→ **WHAT IS BEING ASKED**: Where the listing below reaches the line containing "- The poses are", start writing out lines exactly, and stop once the line containing "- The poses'" has been written.

※ ※ ※

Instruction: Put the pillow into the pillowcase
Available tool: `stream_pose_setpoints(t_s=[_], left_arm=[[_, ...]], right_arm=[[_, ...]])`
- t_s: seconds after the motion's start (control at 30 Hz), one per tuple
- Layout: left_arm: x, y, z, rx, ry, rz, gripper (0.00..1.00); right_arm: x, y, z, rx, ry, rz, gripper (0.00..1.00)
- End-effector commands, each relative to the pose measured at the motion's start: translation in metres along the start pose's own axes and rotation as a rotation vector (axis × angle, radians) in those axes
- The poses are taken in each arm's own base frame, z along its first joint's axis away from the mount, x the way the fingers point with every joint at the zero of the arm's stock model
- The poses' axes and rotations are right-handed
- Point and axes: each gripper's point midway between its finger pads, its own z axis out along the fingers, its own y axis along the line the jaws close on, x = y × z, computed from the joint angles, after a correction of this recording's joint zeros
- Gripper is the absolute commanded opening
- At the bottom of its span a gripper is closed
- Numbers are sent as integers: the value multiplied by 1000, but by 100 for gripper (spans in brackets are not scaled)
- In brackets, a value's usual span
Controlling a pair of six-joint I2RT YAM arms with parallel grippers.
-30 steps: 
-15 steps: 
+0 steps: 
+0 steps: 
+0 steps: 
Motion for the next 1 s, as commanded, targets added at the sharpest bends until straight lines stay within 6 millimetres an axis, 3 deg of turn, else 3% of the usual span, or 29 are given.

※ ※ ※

→ **SOLUTION FOR THIS TASK**:
- The poses are taken in each arm's own base frame, z along its first joint's axis away from the mount, x the way the fingers point with every joint at the zero of the arm's stock model
- The poses' axes and rotations are right-handed

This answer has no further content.